Hyporeflexia – Along with deep reflexes even cutaneous reflexes are also decreased or absent
Strength – weakness is limited to segmental or focal pattern, Root innervated pattern
The extensor Babinski reflex is usually absent. Muscle paresis/paralysis, hypotonia/atonia, and hyporeflexia/areflexia are usually seen immediately following an insult. Muscle wasting, fasciculations and fibrillations are typically signs of end-stage muscle denervation and are seen over a longer time period. Another feature is the segmentation of symptoms – only muscles innervated by the damaged nerves will be symptomatic.
Lower motor neuron lesion Cause
Most common causes of lower motor neuron injuries are trauma to peripheral nerves that serve the axons – a virus that selectively attacks ventral horn cells.
Disuse atrophy of the muscle occurs i.e., shrinkage of muscle fibre finally replaced by fibrous tissue (fibrous muscle)
Other causes include Guillain–Barré syndrome, C. botulism, polio, and cauda equina syndrome; another common cause of lower motor neuron degeneration is amyotrophic lateral sclerosis.

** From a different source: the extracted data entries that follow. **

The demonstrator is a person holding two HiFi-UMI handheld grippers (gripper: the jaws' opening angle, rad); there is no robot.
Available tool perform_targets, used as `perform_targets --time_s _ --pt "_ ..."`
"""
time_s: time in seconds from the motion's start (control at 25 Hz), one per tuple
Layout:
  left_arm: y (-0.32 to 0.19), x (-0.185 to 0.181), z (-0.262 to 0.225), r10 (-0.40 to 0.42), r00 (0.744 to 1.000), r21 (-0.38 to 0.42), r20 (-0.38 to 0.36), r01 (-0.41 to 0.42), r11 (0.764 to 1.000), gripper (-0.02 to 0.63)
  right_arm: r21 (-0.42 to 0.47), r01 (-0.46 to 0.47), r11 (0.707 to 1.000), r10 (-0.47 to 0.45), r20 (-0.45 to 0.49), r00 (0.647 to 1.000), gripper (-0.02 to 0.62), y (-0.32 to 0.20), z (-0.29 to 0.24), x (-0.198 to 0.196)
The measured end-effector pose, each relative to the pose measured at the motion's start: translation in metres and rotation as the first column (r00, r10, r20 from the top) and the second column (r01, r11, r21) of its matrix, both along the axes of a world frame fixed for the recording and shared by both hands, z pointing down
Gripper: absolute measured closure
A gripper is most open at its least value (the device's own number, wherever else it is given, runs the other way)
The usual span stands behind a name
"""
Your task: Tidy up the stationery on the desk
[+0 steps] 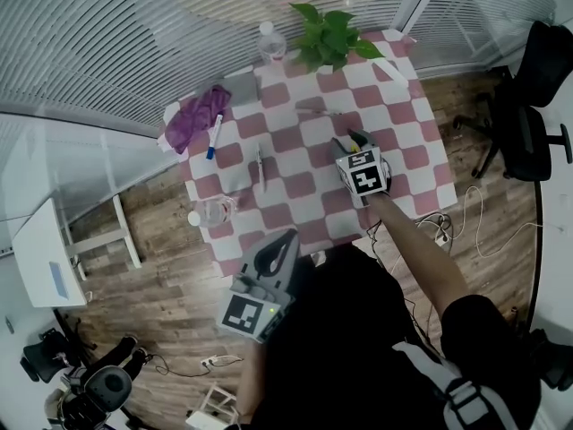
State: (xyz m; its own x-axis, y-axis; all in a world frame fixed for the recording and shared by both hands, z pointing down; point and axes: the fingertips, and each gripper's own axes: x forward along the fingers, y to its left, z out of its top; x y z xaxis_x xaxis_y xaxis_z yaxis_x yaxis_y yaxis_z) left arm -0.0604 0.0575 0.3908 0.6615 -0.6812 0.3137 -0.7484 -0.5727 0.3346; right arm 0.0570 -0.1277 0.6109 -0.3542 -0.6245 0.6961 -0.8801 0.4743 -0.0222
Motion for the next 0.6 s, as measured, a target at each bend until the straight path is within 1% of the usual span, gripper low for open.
perform_targets --time_s 0.12,0.24,0.32,0.44,0.6 --pt "-0.002 0.001 0.002 0.000 1.000 -0.005 0.001 0.000 1.000 0.574 0.028 0.143 0.989 -0.140 -0.076 0.987 0.410 -0.021 -0.001 -0.008" --pt "-0.006 0.001 0.003 -0.011 1.000 -0.013 0.004 0.011 1.000 0.574 0.050 0.285 0.957 -0.277 -0.134 0.952 0.410 -0.041 0.004 -0.017" --pt "-0.009 0.001 0.003 -0.022 1.000 -0.016 0.006 0.022 1.000 0.574 0.058 0.358 0.932 -0.344 -0.170 0.923 0.411 -0.054 0.010 -0.020" --pt "-0.012 0.001 0.004 -0.038 0.999 -0.023 0.007 0.039 0.999 0.574 0.035 0.423 0.905 -0.410 -0.187 0.893 0.424 -0.066 0.021 -0.022" --pt "-0.015 -0.001 0.010 -0.062 0.998 -0.055 0.014 0.063 0.996 0.574 -0.009 0.440 0.898 -0.434 -0.191 0.880 0.457 -0.075 0.038 -0.025"
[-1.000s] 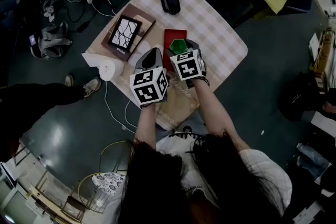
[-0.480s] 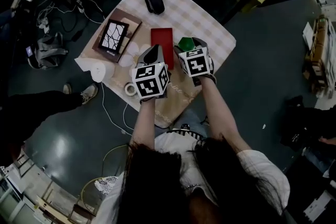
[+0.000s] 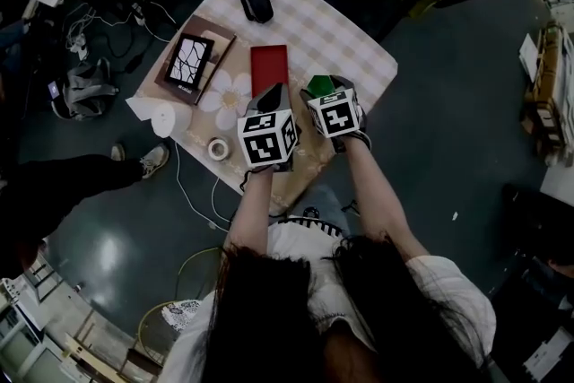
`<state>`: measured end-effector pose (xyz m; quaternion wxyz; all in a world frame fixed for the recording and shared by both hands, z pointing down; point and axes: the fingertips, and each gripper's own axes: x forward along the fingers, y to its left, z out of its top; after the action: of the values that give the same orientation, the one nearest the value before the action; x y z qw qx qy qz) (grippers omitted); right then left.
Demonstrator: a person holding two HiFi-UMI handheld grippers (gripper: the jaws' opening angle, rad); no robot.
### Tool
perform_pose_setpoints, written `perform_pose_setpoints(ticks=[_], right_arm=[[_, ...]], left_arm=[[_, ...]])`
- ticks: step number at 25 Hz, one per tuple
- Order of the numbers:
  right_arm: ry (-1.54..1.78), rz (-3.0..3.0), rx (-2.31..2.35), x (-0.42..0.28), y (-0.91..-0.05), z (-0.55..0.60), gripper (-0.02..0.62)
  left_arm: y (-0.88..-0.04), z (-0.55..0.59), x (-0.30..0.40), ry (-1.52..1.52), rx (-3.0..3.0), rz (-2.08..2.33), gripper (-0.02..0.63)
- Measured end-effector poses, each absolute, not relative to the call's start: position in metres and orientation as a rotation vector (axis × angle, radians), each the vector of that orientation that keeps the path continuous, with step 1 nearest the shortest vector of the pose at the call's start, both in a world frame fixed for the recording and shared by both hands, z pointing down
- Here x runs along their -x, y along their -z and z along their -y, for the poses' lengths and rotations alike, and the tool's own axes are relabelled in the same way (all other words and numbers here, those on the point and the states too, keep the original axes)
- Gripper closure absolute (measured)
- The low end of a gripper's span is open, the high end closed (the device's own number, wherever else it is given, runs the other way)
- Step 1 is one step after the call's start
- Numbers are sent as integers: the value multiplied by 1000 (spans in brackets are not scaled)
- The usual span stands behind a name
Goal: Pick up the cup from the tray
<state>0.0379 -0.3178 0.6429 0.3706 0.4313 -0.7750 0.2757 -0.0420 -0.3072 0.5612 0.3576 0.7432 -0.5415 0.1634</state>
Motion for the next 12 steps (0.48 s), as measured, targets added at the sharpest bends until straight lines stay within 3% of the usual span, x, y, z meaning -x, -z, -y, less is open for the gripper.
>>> perform_pose_setpoints(ticks=[12], right_arm=[[-721, 1972, -1059, -35, -664, 303, 262]], left_arm=[[-561, 301, 42, -436, -1912, 1421, 597]])
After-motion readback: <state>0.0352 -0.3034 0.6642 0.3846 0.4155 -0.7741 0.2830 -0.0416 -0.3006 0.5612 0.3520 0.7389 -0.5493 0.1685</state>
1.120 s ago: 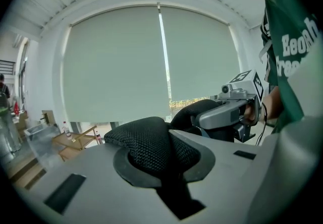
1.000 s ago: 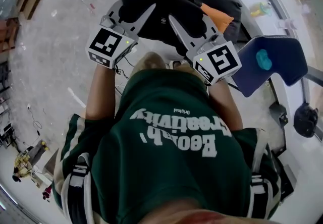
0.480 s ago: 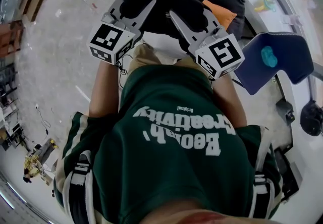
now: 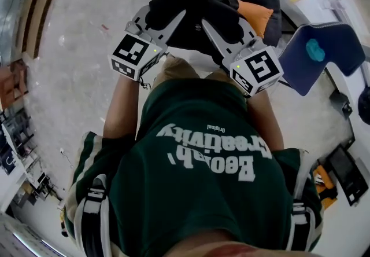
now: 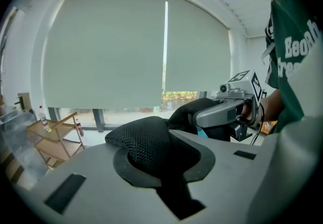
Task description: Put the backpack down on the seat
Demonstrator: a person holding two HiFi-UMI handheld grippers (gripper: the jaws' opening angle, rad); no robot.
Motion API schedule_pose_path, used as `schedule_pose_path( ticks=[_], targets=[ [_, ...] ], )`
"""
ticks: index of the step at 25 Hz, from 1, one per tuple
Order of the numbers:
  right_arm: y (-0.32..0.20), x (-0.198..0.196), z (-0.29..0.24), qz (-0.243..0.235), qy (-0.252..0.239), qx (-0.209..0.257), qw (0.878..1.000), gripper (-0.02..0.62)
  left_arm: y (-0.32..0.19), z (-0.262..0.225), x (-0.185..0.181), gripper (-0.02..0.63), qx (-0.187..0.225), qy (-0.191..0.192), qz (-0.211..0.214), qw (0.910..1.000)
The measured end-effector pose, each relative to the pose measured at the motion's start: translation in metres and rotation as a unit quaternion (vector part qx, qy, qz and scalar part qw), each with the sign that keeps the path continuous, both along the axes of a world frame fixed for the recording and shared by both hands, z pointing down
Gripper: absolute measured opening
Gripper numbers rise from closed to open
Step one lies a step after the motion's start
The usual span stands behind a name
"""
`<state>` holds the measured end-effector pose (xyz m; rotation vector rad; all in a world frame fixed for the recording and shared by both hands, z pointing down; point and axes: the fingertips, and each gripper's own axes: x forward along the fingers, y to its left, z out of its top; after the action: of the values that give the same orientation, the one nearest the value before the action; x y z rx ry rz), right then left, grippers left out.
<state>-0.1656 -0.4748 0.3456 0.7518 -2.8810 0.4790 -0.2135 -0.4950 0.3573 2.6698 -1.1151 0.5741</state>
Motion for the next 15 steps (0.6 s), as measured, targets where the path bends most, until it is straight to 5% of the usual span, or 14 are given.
schedule_pose_path(
  ticks=[9, 15],
  targets=[
    [-0.05, -0.047, 0.069, 0.162, -0.005, -0.086, 0.983, 0.063, -0.047, 0.057, -0.044, 0.075, -0.046, -0.012, 0.168, 0.9846],
    [-0.064, -0.079, 0.102, 0.181, -0.007, -0.113, 0.977, 0.063, -0.079, 0.088, -0.069, 0.077, -0.061, -0.011, 0.181, 0.9815]
  ],
)
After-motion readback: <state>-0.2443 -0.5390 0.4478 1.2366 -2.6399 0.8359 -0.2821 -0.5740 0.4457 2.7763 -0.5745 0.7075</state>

Upper motor neuron - lesions occur in the brain or the spinal cord as the result of-
stroke, multiple sclerosis, traumatic brain injury and cerebral palsy.
Upper motor neuron Symptoms
Muscle weakness.[2] known as ‘pyramidal weakness’
Decreased control of active movement, particularly slowness
Spasticity, a velocity-dependent change in muscle tone
Clasp-knife response where initial higher resistance to movement is followed by a lesser resistance
Babinski sign is present, where the big toe is raised (extended) rather than curled downwards (flexed) upon appropriate stimulation of the sole of the foot. The presence of the Babinski sign is an abnormal response in adulthood. Normally, during the plantar reflex, it causes plantar flexion and the adduction of the toes. In Babinski’s sign, there is dorsiflexion of the big toe and abduction of the other toes. Physiologically, it is normally present in infants from birth to 12 months. The presence of the Babinski sign after 12 months is the sign of a non-specific upper motor neuron lesion.